ATATÜRK, DEMOKRASİ ve KAYYIM
Atatürk, demokrasinin, milli egemenlik olduğunu şu şekilde belirtir:
“Demokrasi temeline dayalı hükümetlerde, egemenlik, halka, halkın çoğunluğuna aittir. Demokrasi ilkesi egemenliğin millette olduğunu, başka yerde olmayacağını gerekli bulur. Bu bakımdan demokrasi ilkesi, siyasi kuvvetin, egemenliğin, kaynağına ve yasallığına değinmektedir.”[1]
Bağımsızlığın sağlanması, padişah, ağa, şeyh egemenliğinin millete devredilmesi yani cumhuriyet, demokrasidir.

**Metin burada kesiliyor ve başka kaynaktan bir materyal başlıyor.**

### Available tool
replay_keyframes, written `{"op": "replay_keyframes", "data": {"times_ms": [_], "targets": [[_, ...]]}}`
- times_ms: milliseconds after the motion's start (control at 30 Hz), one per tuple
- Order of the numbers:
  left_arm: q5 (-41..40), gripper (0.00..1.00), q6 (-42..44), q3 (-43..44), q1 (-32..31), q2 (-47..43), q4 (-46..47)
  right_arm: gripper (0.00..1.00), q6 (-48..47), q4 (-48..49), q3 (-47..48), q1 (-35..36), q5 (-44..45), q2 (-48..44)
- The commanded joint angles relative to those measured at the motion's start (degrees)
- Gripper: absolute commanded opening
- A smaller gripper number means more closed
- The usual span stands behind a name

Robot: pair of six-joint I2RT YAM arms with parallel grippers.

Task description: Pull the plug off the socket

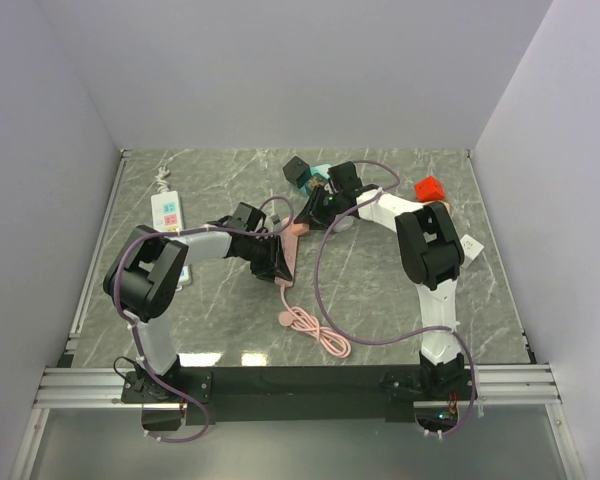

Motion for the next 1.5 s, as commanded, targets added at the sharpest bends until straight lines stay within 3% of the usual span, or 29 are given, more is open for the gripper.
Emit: {"op": "replay_keyframes", "data": {"times_ms": [0, 100, 167, 200, 300, 400, 500, 700, 767, 933, 1133, 1267, 1467], "targets": [[-0.7, 0.01, 0.3, -0.2, -1.2, -1.8, -0.5, 0.21, 0.6, 3.0, 0.4, 0.7, -2.7, 0.2], [-1.5, 0.01, -0.1, 0.0, -1.2, -1.7, 0.2, 0.11, -0.4, 2.8, -0.9, 0.7, -3.4, 0.0], [-2.4, 0.21, -0.4, 0.0, -1.2, -2.0, 0.6, 0.04, -2.0, 2.1, -1.3, 0.8, -3.8, -0.5], [-3.7, 0.39, -0.4, 0.0, -1.2, -2.5, 0.9, 0.02, -2.5, 1.7, -1.6, 0.8, -3.8, -1.0], [-5.5, 0.56, -0.4, 0.4, -1.1, -4.4, 1.4, 0.0, -5.8, -1.1, -1.4, 0.7, -4.0, -1.4], [-6.6, 0.65, -0.2, 1.0, -0.9, -5.1, 2.7, 0.0, -8.2, -3.1, -1.5, 0.6, -6.2, -1.5], [-6.8, 0.67, 0.3, 2.6, -0.8, -3.6, 3.3, 0.0, -9.5, -3.7, -2.1, 0.6, -8.7, -1.8], [-6.8, 0.56, 1.1, 5.7, -0.4, 1.3, 3.4, 0.0, -10.3, -3.6, -3.3, 0.8, -12.9, -3.1], [-6.6, 0.44, 1.1, 6.5, -0.4, 3.0, 3.6, 0.0, -9.8, -3.1, -3.9, 0.8, -13.5, -3.6], [-7.5, 0.01, 0.4, 6.9, -0.4, 4.5, 4.1, 0.0, -8.8, -2.4, -5.0, 1.0, -15.0, -5.1], [-11.1, 0.01, -0.3, 5.7, -0.2, 4.9, 2.4, 0.0, -10.2, -4.7, -4.8, -0.1, -14.8, -6.8], [-13.3, 0.01, -1.7, 3.5, -0.1, 4.5, 2.1, 0.0, -11.8, -6.5, -4.9, -2.6, -20.3, -8.7], [-14.7, 0.01, -3.6, 0.1, 0.8, 3.5, 3.0, 0.0, -15.0, -7.8, -8.2, -11.3, -26.0, -13.5]]}}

Bunun için “Türkiye Cumhuriyeti şeyhler, dervişler, müritler ve mensuplar memleketi olamaz”[2] demiştir.
Atatürk 1 Mart 1923’te TBMM’de şunu demiştir:
“Toplumda en yüksek özgürlüğün, en yüce eşitlik ve adaletin yerleştirilmesini ve korunmasını sağlamak ancak ve ancak tam ve kesin anlamıyla ulusal egemenliğin kurulmuş olmasıyla sürekli olur. Bundan dolayı özgürlüğün de, eşitliğin de, adaletin de dayanak noktası ulusal egemenliktir.”[3]
Ne demektir ulusal egemenlik?
Vatanın bağımsızlığı, milletin bütünlüğü, devletin üniterliğidir. Atatürk’ün belirttiği gibi ulusal egemenliğe dayanmayan her özgürlük, eşitlik, adalet talebi bölünmeye hizmet eder.Bağımsızlığın sağlanması, padişah, ağa, şeyh egemenliğine karşı Cumhuriyet’in kurulması en büyük demokrasidir.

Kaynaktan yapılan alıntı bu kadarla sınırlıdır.